Comentários iniciais sobre o Relatório da Comissão Nacional da Verdade, por Enrique Serra Padrós*

*Prof. Enrique Serra Padrós – Dpto de História do IFCH da UFRGS

Uma primeira aproximação ao Relatório apresentado pela Comissão Nacional da Verdade permite apontar algumas questões que, embora possam parecer um tanto óbvias, possuem a legitimidade do primeiro esforço institucional para esclarecer, mesmo que parcialmente, parte do passado ditatorial do Brasil recente.

  • As informações contidas no Relatório permitem confirmar que a Ditadura foi na sua essência repressiva, muito mais ampla, extensa e intensa do que se afirmou durante décadas, configurando uma lógica de Terrorismo de Estado.
  • De forma específica acrescenta como alvos diretos da repressão estatal e sua política de extermínio, centenas de lideranças camponesas e indígenas, fato anteriormente tratado como nebuloso ou diluído pelas sombras da desinformação ou do encobrimento dos crimes.
  • Informa-se, também, com importante grau de precisão, sobre uma cartografia de centros de tortura – legais ou clandestinos – espalhados por todo o país.
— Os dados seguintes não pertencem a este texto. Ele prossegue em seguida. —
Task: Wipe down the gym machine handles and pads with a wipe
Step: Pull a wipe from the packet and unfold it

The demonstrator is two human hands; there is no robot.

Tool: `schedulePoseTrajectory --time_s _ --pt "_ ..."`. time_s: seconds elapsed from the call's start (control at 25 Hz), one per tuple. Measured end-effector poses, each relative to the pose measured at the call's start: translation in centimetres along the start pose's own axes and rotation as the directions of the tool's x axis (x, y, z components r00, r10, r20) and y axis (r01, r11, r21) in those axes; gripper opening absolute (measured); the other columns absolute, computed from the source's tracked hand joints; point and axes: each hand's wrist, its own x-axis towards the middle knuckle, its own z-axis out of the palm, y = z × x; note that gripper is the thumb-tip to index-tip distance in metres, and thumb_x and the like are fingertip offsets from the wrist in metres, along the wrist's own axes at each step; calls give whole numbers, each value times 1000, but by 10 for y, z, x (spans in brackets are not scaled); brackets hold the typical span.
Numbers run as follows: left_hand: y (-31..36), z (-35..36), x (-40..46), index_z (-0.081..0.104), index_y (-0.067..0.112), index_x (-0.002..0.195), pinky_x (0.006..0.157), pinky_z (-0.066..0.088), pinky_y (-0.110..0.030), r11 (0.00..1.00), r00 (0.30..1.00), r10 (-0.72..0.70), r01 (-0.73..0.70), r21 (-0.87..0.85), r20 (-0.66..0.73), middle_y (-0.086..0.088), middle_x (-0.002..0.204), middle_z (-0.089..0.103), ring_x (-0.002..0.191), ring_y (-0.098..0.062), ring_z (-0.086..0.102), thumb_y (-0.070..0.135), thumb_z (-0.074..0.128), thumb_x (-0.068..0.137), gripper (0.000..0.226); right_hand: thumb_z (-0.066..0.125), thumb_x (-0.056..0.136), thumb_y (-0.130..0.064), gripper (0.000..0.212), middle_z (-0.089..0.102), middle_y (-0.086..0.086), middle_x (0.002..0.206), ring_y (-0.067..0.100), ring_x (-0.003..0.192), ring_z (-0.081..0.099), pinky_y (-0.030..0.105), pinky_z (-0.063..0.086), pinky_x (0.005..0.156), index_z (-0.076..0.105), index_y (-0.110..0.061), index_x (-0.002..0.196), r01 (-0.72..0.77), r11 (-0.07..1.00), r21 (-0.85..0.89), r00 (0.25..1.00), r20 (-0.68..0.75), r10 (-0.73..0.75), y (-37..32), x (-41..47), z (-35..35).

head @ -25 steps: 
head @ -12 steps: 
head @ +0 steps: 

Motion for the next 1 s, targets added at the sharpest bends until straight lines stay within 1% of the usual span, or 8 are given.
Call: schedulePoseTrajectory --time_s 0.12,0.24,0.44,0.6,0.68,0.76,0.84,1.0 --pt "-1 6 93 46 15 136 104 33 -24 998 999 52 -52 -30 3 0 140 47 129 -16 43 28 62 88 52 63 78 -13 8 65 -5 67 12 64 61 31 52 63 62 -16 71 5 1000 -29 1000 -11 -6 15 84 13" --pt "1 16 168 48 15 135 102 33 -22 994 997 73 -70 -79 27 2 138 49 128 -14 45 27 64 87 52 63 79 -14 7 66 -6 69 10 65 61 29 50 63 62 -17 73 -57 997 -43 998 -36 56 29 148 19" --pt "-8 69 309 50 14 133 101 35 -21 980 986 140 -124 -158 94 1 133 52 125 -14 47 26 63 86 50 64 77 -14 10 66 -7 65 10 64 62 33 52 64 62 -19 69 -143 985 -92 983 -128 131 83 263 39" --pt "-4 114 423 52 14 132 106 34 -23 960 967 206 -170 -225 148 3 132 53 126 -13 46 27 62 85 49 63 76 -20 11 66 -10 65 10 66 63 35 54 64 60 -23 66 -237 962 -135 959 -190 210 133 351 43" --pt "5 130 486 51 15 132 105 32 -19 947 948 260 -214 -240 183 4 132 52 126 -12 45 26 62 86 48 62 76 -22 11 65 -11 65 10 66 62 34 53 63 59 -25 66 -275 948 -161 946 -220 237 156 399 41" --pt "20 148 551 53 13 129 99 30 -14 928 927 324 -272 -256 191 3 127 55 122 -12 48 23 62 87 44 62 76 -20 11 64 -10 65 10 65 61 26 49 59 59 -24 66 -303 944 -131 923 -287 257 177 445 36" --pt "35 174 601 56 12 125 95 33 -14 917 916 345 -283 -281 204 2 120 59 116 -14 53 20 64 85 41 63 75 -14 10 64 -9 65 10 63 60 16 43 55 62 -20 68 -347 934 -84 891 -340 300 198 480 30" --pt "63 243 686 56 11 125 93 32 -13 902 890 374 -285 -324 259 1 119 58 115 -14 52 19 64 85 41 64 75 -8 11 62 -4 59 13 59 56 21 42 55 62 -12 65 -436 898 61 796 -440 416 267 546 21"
Desenha-se, assim, uma complexa estrutura que aponta para a responsabilidade do Estado e seus organismos vinculados, tanto na manutenção desses centros quanto no posterior apagamento dos registros da sua existência ou das atividades ilegais ali realizadas.
  • Contribui, em termos de informação, com a abertura para o tema da colaboração e participação dos civis nos diversos espaços de poder (não somente na dimensão repressiva); introduz, inclusive, a participação de setores empresariais no processo que leva à deflagração do Golpe quanto na consolidação e manutenção da Ditadura. Implica, evidentemente, a questão do financiamento do Golpe e a obtenção de benefícios com a implantação da Ditadura.
  • A falta de visibilidade da colaboração das Forças Armadas com os trabalhos da CNV confirma o grave problema que persiste em uma instituição que reafirma uma conduta antidemocrática ao omitir informação e negar sua participação na perpetração de crimes de lesa humanidade.
  • Fica confirmado, também, não só a participação da Ditadura Brasileira nos esquemas de conexão repressiva, como o fato de que ela teve iniciativa própria no estabelecimento de bases para o funcionamento dos esquemas de coordenação extra-fronteiriça dos quais a Operação Condor foi a mais sofisticada.
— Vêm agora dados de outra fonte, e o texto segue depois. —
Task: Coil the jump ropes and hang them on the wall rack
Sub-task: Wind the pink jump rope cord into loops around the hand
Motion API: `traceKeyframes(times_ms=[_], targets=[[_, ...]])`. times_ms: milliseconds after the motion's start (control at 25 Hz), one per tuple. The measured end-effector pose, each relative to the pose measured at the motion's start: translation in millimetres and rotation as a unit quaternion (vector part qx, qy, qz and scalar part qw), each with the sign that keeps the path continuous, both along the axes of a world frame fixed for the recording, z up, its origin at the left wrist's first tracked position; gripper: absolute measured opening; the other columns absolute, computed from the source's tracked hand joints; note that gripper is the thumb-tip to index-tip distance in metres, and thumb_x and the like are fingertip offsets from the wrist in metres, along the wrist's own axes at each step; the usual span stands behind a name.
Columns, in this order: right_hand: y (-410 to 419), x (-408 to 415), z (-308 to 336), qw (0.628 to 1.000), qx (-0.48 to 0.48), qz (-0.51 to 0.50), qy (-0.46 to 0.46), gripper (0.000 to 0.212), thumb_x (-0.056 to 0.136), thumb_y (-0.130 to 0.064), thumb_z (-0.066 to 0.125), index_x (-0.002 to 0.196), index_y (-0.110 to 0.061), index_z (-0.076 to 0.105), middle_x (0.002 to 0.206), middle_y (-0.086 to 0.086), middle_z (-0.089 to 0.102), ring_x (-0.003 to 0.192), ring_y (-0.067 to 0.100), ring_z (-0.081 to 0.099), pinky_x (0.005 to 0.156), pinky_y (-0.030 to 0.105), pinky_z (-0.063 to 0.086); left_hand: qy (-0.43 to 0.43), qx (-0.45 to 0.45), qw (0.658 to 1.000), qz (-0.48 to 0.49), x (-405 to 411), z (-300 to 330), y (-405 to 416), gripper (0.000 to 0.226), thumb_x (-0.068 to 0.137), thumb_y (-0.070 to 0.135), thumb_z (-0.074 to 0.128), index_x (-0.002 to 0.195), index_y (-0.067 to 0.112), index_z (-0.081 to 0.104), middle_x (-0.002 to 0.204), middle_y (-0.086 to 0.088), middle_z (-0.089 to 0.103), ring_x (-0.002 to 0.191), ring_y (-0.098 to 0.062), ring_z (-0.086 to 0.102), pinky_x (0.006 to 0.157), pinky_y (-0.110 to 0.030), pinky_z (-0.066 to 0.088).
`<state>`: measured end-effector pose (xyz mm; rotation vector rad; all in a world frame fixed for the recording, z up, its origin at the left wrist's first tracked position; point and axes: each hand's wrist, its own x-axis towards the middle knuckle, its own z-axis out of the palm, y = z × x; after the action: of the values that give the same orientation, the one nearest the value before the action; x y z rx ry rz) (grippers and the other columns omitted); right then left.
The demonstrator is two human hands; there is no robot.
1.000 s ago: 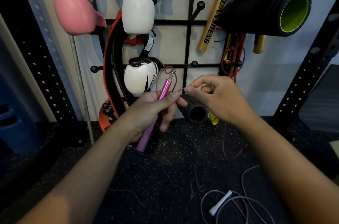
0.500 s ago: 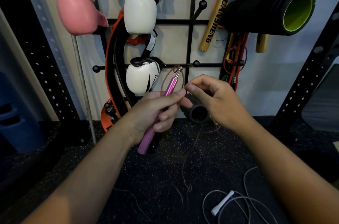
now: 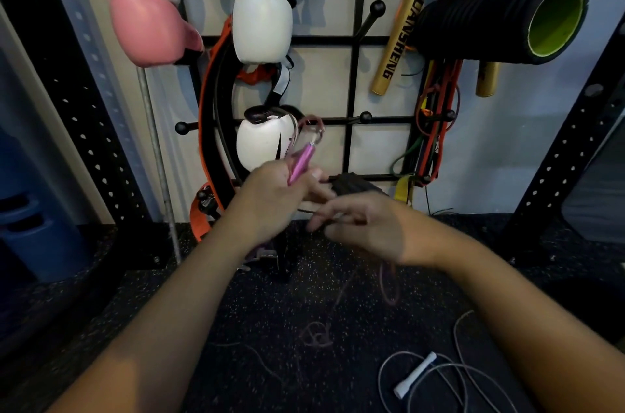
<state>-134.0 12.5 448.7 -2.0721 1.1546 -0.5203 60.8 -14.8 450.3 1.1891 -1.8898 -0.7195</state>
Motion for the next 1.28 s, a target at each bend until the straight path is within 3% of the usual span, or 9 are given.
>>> traceKeyframes(times_ms=[120, 280, 520, 720, 880, 1000, 1120, 1200, 1280], targets=[[-1.1, -12.3, 18.8, 0.986, -0.12, -0.098, 0.054, 0.023, 0.089, -0.051, 0.066, 0.093, -0.031, 0.076, 0.064, -0.016, 0.068, 0.051, 0.0, 0.054, 0.053, 0.024, 0.046, -0.018, 0.086, 0.994, -0.056, 4.5, -10.5, -3.2, 0.032, 0.105, 0.038, 0.051, 0.094, 0.016, 0.072, 0.062, 0.002, 0.073, 0.057, -0.012, 0.069, 0.064, -0.022, 0.048], [-4.3, -21.8, 23.5, 0.93, -0.297, -0.206, 0.062, 0.045, 0.071, -0.073, 0.062, 0.078, -0.03, 0.073, 0.055, -0.009, 0.06, 0.045, 0.002, 0.051, 0.05, 0.026, 0.042, 0.118, 0.197, 0.962, -0.149, -1.9, -9.0, 0.7, 0.045, 0.095, 0.052, 0.056, 0.084, 0.012, 0.074, 0.048, 0.007, 0.04, 0.039, -0.009, 0.034, 0.047, -0.023, 0.033], [-15.0, -29.3, 14.5, 0.961, -0.239, -0.136, 0.01, 0.032, 0.09, -0.06, 0.052, 0.096, -0.034, 0.07, 0.077, 0.003, 0.072, 0.073, 0.023, 0.068, 0.069, 0.048, 0.057, 0.154, 0.2, 0.949, -0.189, -6.8, -7.1, 2.0, 0.034, 0.096, 0.034, 0.058, 0.101, 0.003, 0.073, 0.082, -0.016, 0.079, 0.066, -0.024, 0.075, 0.069, -0.031, 0.061], [-11.4, -24.9, 12.7, 0.928, -0.32, -0.188, -0.006, 0.022, 0.094, -0.049, 0.066, 0.094, -0.031, 0.077, 0.05, -0.007, 0.056, 0.047, 0.008, 0.049, 0.051, 0.024, 0.031, 0.184, 0.179, 0.953, -0.162, -7.8, -7.8, 4.0, 0.036, 0.094, 0.042, 0.057, 0.086, 0.013, 0.077, 0.043, 0.005, 0.043, 0.029, -0.008, 0.033, 0.039, -0.024, 0.03], [-11.4, -22.9, 10.8, 0.925, -0.32, -0.203, -0.027, 0.022, 0.094, -0.048, 0.069, 0.087, -0.028, 0.076, 0.044, -0.008, 0.044, 0.043, 0.009, 0.041, 0.051, 0.024, 0.027, 0.212, 0.204, 0.939, -0.18, -10.0, -3.4, 9.0, 0.033, 0.098, 0.031, 0.055, 0.096, 0.006, 0.075, 0.065, -0.007, 0.074, 0.051, -0.016, 0.07, 0.053, -0.026, 0.057], [-11.0, -22.4, 11.4, 0.931, -0.303, -0.191, -0.072, 0.024, 0.094, -0.048, 0.069, 0.088, -0.026, 0.076, 0.046, -0.006, 0.046, 0.042, 0.008, 0.04, 0.051, 0.023, 0.03, 0.249, 0.229, 0.918, -0.206, -10.9, -2.9, 10.7, 0.033, 0.098, 0.034, 0.055, 0.09, 0.008, 0.075, 0.046, 0.003, 0.057, 0.032, -0.007, 0.051, 0.038, -0.019, 0.042], [-10.7, -19.9, 8.9, 0.943, -0.235, -0.186, -0.144, 0.044, 0.086, -0.064, 0.069, 0.083, -0.021, 0.077, 0.055, 0.007, 0.063, 0.046, 0.021, 0.054, 0.05, 0.03, 0.043, 0.331, 0.282, 0.852, -0.292, -2.5, -0.2, 7.7, 0.04, 0.098, 0.038, 0.055, 0.073, 0.011, 0.067, 0.032, 0.008, 0.043, 0.022, -0.001, 0.039, 0.031, -0.02, 0.027], [-11.4, -21.4, 0.9, 0.95, -0.143, -0.198, -0.193, 0.051, 0.088, -0.065, 0.065, 0.079, -0.017, 0.078, 0.057, 0.013, 0.062, 0.049, 0.037, 0.05, 0.052, 0.034, 0.042, 0.418, 0.324, 0.759, -0.38, -1.1, 5.8, 11.8, 0.037, 0.099, 0.034, 0.057, 0.072, 0.01, 0.068, 0.036, 0.006, 0.054, 0.025, -0.002, 0.05, 0.03, -0.019, 0.037], [-12.1, -22.2, -9.3, 0.959, -0.058, -0.198, -0.193, 0.048, 0.095, -0.057, 0.058, 0.078, -0.016, 0.076, 0.053, 0.002, 0.054, 0.047, 0.024, 0.045, 0.054, 0.028, 0.038, 0.545, 0.313, 0.678, -0.382, -4.8, 17.1, 15.8, 0.031, 0.098, 0.028, 0.058, 0.082, 0.007, 0.073, 0.051, 0.002, 0.068, 0.036, -0.004, 0.062, 0.038, -0.016, 0.05]])
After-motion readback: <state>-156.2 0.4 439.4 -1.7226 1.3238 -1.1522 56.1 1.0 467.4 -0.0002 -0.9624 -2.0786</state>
Por fim, cabem algumas palavras sobre as recomendações da CNV. Merece destaque, sem dúvida o posicionamento firme de que é necessário punir os culpáveis pelos crimes de lesa humanidade, rejeitando a premissa de que a Lei de Anistia protege os agentes do Terrorismo de Estado. Da mesma forma, deve-se salientar uma recomendação fundamental: a modificação dos currículos escolares das academias militares. Junto com isso há recomendações variadas visando medidas de reparação das vítimas. Em parte, isso já está ocorrendo, o que não invalida o impacto político e psicológico da proposição.
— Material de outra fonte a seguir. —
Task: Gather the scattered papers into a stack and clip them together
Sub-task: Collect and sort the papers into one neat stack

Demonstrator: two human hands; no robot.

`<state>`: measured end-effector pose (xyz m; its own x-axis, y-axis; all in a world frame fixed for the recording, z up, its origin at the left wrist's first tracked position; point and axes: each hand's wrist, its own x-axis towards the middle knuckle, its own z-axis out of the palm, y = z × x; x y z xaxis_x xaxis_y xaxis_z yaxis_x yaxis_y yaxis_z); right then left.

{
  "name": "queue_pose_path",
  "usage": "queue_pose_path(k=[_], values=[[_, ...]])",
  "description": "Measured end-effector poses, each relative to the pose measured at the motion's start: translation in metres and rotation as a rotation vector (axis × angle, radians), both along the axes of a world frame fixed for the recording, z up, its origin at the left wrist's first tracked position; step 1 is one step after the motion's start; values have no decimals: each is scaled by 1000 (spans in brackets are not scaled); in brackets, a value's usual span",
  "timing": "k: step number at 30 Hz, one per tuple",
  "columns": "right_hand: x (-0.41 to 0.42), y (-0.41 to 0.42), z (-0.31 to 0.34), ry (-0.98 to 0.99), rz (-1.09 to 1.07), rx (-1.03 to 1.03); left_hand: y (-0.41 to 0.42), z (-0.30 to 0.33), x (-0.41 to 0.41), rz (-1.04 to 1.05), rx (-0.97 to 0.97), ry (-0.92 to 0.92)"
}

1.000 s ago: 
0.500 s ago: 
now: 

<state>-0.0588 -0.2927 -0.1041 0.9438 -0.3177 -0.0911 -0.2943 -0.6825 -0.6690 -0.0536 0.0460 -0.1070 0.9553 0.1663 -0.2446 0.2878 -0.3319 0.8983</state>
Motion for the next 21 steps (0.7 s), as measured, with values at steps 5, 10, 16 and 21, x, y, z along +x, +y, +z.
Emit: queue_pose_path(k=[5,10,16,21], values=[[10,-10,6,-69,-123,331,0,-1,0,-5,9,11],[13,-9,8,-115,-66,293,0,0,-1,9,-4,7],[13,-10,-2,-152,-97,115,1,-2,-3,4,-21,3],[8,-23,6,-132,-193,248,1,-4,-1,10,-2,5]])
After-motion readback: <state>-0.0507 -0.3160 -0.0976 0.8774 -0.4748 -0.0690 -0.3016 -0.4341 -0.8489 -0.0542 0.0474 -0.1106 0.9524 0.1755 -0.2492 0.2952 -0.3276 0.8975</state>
Contudo, o resultado global dos trabalhos realizados pela CNV se mostra insuficiente em muitos quesitos. As críticas realizadas desde as organizações de direitos humanos e de familiares são pertinentes, pois o objetivo principal da CNV devia ser a obtenção de informações concretas que pudessem devolver os corpos dos cidadãos executados e desaparecidos às famílias. Nesse sentido, os resultados são pífios. Da mesma forma, existe muita controvérsia quanto à exclusão de nomes nas listas daqueles que foram vítimas da repressão direta ou indireta do Estado; isso vale no caso dos desaparecidos políticos e dos camponeses assassinados.

De qualquer forma, um passo importante foi dado e o Relatório da CNV constitui um instrumento para prosseguir na luta contra os crimes cometidos pela Ditadura, contra o esquecimento induzido e pela exigência de Justiça. Aliás, cabe lembrar, finalmente, que essa luta não começou com a CNV nem com os governos petistas. Há um longo processo e protagonismos anteriores que não podem ser ignorados; a própria Comissão Nacional da Verdade resultou da denúncia que os Familiares de Mortos e Desaparecidos fizeram nas instâncias internacionais. Portanto, com o fim dos trabalhos da CNV se encerra uma etapa desse longo processo que continua totalmente em aberto e que tem como horizonte mais significativo o dilema da atuação da Justiça.